Thursday, February 19, 2015

2. CHOP SUEY


Years ago, when we still lived in the old house and the kids were all at home and hungry every single night, Mom and Libby gave us a 10 cup Tiger brand rice cooker for Christmas. I remember opening the box and trying my best to be excited. “What is it?” I asked, thinking I would have to shift some stuff on the counter if this was really going to have a place in my kitchen. Little did I know at the time that my daily existence had been altered by its presence. I could not have known how essential that machine would be to us.  It not only cooked rice to perfection, but it kept it warm for days.  The kids would come home from school, or practice, and if nothing else they could grab a bowl of warm rice and drop a chunk of butter on top, swirl it around with salt and pepper, and be satisfied until dinnertime.  That particular rice cooker served us faithfully for 20 years, and only recently gave up the ghost.

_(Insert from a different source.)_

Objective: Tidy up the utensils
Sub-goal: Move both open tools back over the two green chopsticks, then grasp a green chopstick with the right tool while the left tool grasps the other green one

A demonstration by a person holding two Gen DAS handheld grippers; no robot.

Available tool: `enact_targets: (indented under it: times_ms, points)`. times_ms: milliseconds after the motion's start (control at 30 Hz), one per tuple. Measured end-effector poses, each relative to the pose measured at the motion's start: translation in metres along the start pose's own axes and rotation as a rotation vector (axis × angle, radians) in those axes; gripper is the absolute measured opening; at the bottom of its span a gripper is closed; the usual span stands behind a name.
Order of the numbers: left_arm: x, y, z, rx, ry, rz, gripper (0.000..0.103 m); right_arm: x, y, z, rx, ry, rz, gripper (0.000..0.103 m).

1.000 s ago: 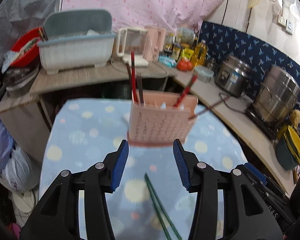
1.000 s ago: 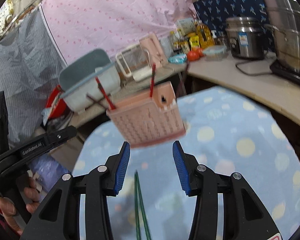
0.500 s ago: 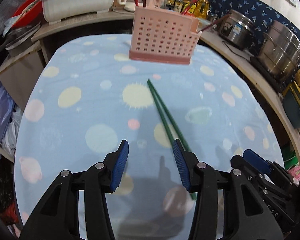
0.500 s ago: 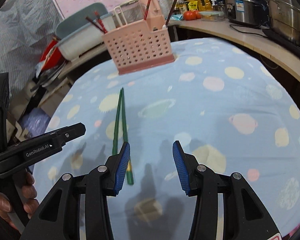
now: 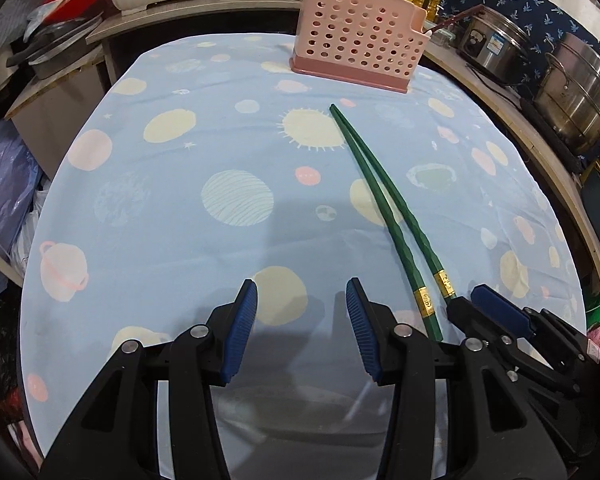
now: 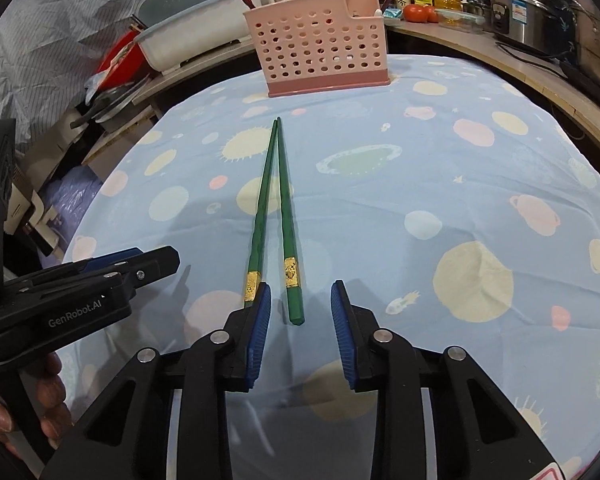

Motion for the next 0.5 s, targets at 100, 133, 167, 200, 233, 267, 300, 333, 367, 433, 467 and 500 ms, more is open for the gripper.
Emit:
enact_targets:
  times_ms: [100, 133, 167, 200, 233, 267, 300, 333, 367, 433, 467, 500]
  points:
    - [0.0027, -0.0012, -0.0017, -0.003, 0.003, -0.010, 0.044, -0.0009, -0.0009, -0.0025, -0.002, -0.002, 0.007, 0.025]
    - [0.0032, -0.0015, -0.0023, -0.005, 0.003, -0.012, 0.044, -0.0012, -0.0005, -0.0031, -0.002, -0.003, 0.008, 0.025]
    - [0.0039, -0.0019, -0.0028, -0.005, 0.003, -0.015, 0.044, -0.0015, 0.0002, -0.0038, -0.002, -0.003, 0.010, 0.025]
    - [0.0045, -0.0021, -0.0032, -0.006, 0.004, -0.018, 0.044, -0.0016, 0.0009, -0.0050, -0.002, -0.004, 0.011, 0.024]
    - [0.0051, -0.0020, -0.0038, -0.006, 0.005, -0.021, 0.044, -0.0015, 0.0017, -0.0054, -0.001, -0.005, 0.012, 0.024]
    - [0.0054, -0.0020, -0.0041, -0.007, 0.006, -0.024, 0.044, -0.0018, 0.0024, -0.0063, -0.001, -0.005, 0.014, 0.024]
    - [0.0056, -0.0019, -0.0042, -0.007, 0.007, -0.025, 0.044, -0.0019, 0.0030, -0.0073, -0.001, -0.006, 0.016, 0.024]
    - [0.0058, -0.0019, -0.0043, -0.007, 0.007, -0.026, 0.044, -0.0023, 0.0033, -0.0079, 0.000, -0.009, 0.020, 0.022]
    - [0.0059, -0.0016, -0.0047, -0.008, 0.007, -0.027, 0.044, -0.0024, 0.0036, -0.0085, 0.001, -0.013, 0.024, 0.019]
    - [0.0060, -0.0015, -0.0049, -0.008, 0.009, -0.028, 0.044, -0.0022, 0.0034, -0.0090, 0.002, -0.021, 0.032, 0.015]
    - [0.0060, -0.0015, -0.0050, -0.008, 0.009, -0.029, 0.044, -0.0017, 0.0031, -0.0091, 0.002, -0.021, 0.032, 0.012]
    - [0.0062, -0.0014, -0.0053, -0.008, 0.009, -0.029, 0.044, -0.0005, 0.0028, -0.0090, 0.002, -0.020, 0.029, 0.010]
Point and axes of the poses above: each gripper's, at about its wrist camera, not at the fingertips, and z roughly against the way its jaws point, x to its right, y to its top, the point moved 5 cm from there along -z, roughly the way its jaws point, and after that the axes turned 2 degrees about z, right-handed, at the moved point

When Down East Home was truly a bargain store, way back when, Mom and I hit a treasure trove one time when we came upon a shipment of rice cookers and AEG mixers at a screaming deal of a price.  We bought all they had, and visited all the stores we knew in the valley, clearing out the inventory.  They have been some of the best bargain purchases of my long thrift-seeking adulthood.

Add a large pot of Chop Suey to a nice steaming batch of rice and you are set for comfort.  Chop Suey fits into the same category as chicken noodle soup in our household.  It’s a familiar aroma: browned butter, seared chicken chunks and onions, mixed with the distinct scent of rice steam rising from the vent on the rice cooker.  I don’t think there is anyone in the Connors/Hansen clan who does not like Chop Suey.  It’s a Gramma Connors recipe, going way back to the time before there were children in our household.  Dave’s mom was an exceptional cook.  Her style was different from that of my mother.  She followed recipes, using measuring spoons and cups.  But she also knew the value of the taste bud and she was not afraid to alter if the tongue demanded. Everything she made was yummy, which is why so many of my recipes came from her.  My mom also made yumminess, using her taste to guide the recipe.  Many people do not fully appreciate the value of the tongue in cooking. (Nor, for that matter, do they fully appreciate the value of butter. But I digress.)
My Littles, every one of them, like Chop Suey.  They have all sat in the high chair in my kitchen and picked the chicken, celery and bean sprouts out one at a time with their pudgy little fingers. I have taught Young Men and Young Women how to cook it as they clustered around my kitchen island.  We served massive amounts of it from three large chafing dishes when Kate came home from her mission in Hong Kong.  It’s a Connors staple.  In fact, I made it last night.  I had the breast on one chicken in my fridge.  But I also had three large bunches of celery, four pounds of bean sprouts, and a 50 pound bag of onions in the garage.  You can chop that chicken in teeny little pieces, add extra bullion for flavor, and stretch that recipe out to feed a crowd on a moments notice. Mmmmm.
Oh, and by the way, HAPPY CHINESE NEW YEAR!

Chop Suey

1/2 c. butter (1 cube)

1-2 lb meat (chicken or veal) cut in very small pieces

½-1 cup onions, diced

2 cup clean celery, diced

1 can chicken broth OR 1 c. water w/ 2T bouillon


1 lb fresh bean sprouts OR 1 big can bean sprouts, DRAINED and rinsed                    

1/4 c. cornstarch plus cold water

4 Tbsp. soy sauce

2 t. sugar, 1 t. salt / shake pepper 

(your tongue is your friend, use it to adjust spices)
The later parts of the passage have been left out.